This exercise requires an exact copy of each line from the one containing "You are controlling" down to the last line below.
________________________
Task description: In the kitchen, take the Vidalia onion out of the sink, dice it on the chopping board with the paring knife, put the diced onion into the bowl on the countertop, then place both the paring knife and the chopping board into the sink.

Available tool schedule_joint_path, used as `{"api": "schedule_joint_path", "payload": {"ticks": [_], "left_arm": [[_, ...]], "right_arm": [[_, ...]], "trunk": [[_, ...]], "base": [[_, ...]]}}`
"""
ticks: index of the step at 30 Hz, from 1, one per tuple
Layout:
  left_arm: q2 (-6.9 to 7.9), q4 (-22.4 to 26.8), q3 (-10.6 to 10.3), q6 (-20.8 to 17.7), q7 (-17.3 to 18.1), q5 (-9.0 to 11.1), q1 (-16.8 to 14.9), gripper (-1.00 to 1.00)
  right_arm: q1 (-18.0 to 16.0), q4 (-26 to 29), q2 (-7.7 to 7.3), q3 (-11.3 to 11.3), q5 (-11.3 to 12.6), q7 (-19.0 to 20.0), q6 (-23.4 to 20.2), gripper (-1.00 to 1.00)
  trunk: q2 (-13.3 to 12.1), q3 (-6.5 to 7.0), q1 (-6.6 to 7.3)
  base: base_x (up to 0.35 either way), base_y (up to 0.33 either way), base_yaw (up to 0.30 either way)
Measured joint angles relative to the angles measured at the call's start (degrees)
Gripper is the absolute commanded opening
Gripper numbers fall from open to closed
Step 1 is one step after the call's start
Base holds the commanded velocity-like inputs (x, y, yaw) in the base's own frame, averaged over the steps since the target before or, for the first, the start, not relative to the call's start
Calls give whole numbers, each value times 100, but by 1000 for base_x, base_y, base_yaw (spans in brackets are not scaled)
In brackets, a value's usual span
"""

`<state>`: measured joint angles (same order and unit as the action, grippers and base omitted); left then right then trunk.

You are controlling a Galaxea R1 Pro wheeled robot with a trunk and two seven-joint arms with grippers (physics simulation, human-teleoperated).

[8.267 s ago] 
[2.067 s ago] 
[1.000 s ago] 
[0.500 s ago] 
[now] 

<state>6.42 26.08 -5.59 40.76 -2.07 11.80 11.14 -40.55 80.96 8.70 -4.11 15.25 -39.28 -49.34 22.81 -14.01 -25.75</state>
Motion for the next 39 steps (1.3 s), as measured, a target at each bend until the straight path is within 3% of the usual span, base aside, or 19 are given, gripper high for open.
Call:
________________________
Result of this exercise:
You are controlling a Galaxea R1 Pro wheeled robot with a trunk and two seven-joint arms with grippers (physics simulation, human-teleoperated).

[8.267 s ago] 
[2.067 s ago] 
[1.000 s ago] 
[0.500 s ago] 
[now] 

<state>6.42 26.08 -5.59 40.76 -2.07 11.80 11.14 -40.55 80.96 8.70 -4.11 15.25 -39.28 -49.34 22.81 -14.01 -25.75</state>
Motion for the next 39 steps (1.3 s), as measured, a target at each bend until the straight path is within 3% of the usual span, base aside, or 19 are given, gripper high for open.
Call:

No more output remains.